Your job is to retype all of the data word for word, leaving every image out.

━━━━━━

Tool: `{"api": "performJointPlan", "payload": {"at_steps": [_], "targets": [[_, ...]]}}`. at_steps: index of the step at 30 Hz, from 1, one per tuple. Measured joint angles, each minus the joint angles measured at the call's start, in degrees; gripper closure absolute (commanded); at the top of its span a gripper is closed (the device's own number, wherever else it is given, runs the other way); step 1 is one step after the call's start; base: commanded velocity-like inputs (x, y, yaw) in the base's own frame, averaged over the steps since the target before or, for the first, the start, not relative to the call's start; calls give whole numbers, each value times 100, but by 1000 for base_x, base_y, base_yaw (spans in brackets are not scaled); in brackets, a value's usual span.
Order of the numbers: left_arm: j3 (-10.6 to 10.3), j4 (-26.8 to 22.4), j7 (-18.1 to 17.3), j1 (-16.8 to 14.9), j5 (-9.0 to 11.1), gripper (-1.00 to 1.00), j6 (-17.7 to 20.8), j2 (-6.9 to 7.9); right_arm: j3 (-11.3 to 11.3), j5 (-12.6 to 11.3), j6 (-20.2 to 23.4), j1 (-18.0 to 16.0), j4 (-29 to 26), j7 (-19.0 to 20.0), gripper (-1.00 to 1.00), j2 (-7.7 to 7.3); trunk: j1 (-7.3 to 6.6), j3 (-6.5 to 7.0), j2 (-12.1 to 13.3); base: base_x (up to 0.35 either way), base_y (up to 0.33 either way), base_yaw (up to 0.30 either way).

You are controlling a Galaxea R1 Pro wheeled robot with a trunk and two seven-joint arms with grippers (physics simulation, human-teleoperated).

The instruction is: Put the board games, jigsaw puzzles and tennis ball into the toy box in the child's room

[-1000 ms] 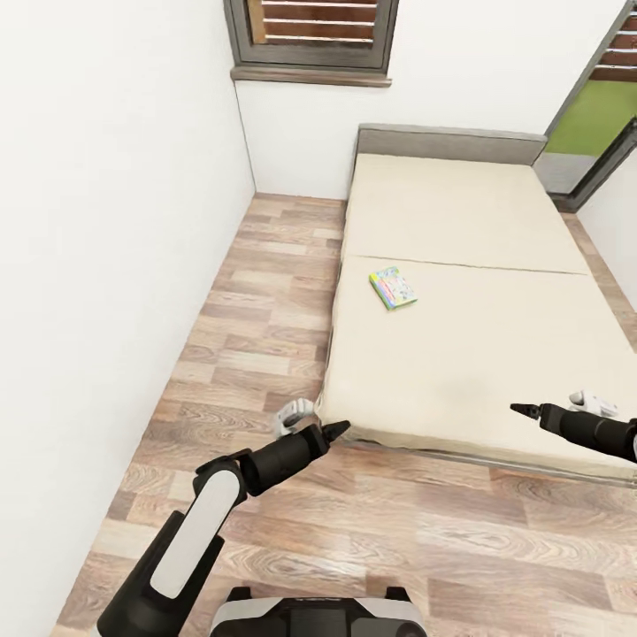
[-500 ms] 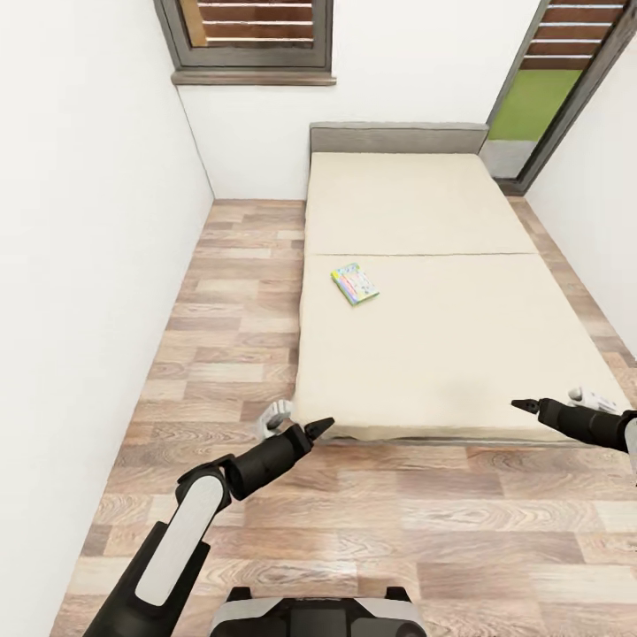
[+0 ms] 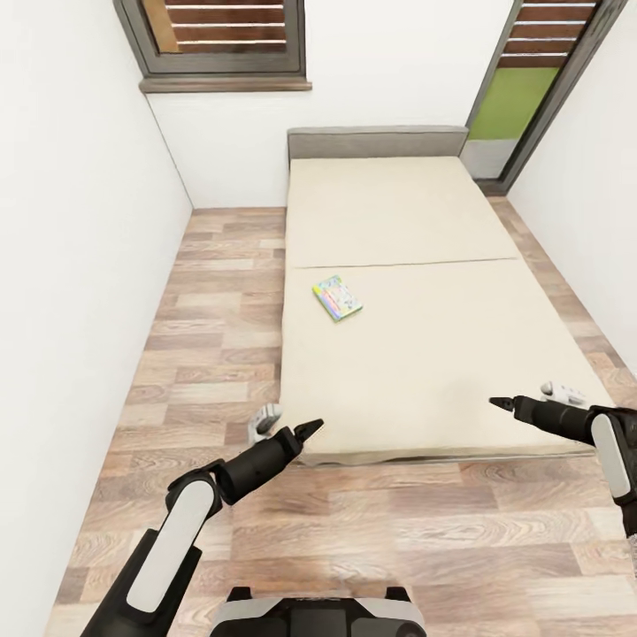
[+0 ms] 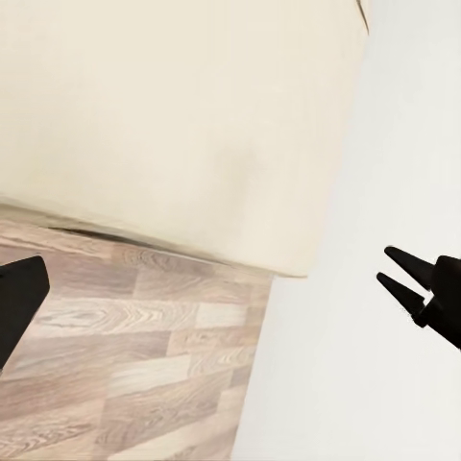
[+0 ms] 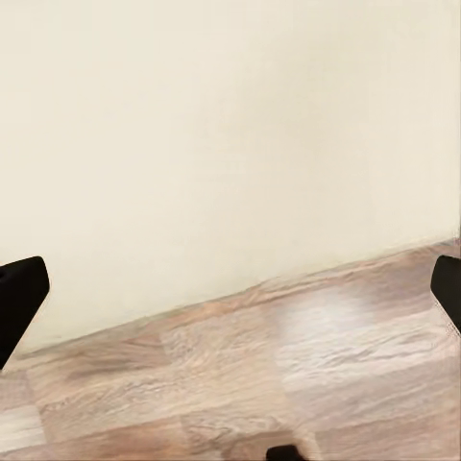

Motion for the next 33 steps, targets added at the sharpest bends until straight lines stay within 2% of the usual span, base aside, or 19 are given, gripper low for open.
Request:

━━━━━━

— Task response —
Tool: `{"api": "performJointPlan", "payload": {"at_steps": [_], "targets": [[_, ...]]}}`. at_steps: index of the step at 30 Hz, from 1, one per tuple. Measured joint angles, each minus the joint angles measured at the call's start, in degrees; gripper closure absolute (commanded); at the top of its span a gripper is closed (the device's own number, wherever else it is given, runs the other way); step 1 is one step after the call's start; base: commanded velocity-like inputs (x, y, yaw) in the base's own frame, averaged over the steps since the target before or, for the first, the start, not relative to the call's start; calls give whole numbers, each value times 100, but by 1000 for base_x, base_y, base_yaw (spans in brackets are not scaled); in brackets, a value's usual span.
Order of the numbers: left_arm: j3 (-10.6 to 10.3), j4 (-26.8 to 22.4), j7 (-18.1 to 17.3), j1 (-16.8 to 14.9), j5 (-9.0 to 11.1), gripper (-1.00 to 1.00), j6 (-17.7 to 20.8), j2 (-6.9 to 7.9); right_arm: j3 (-11.3 to 11.3), j5 (-12.6 to 11.3), j6 (-20.2 to 23.4), j1 (-18.0 to 16.0), j4 (-29 to 26), j7 (-19.0 to 20.0), gripper (-1.00 to 1.00), j2 (-7.7 to 7.3); trunk: j1 (-7.3 to 6.6), j3 (-6.5 to 7.0), j2 (-12.1 to 13.3); base: base_x (up to 0.35 either way), base_y (up to 0.33 either way), base_yaw (up to 0.30 either way).

You are controlling a Galaxea R1 Pro wheeled robot with a trunk and two seven-joint arms with grippers (physics simulation, human-teleoperated).

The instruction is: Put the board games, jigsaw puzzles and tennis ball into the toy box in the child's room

[-1000 ms] 
[-500 ms] 
[+0 ms] 
[+0 ms] 
[+0 ms] 

Motion for the next 33 steps, targets added at the sharpest bends until straight lines stay within 2% of the usual span, base aside, or 19 are given, gripper low for open.
Request:

The output returned above is complete.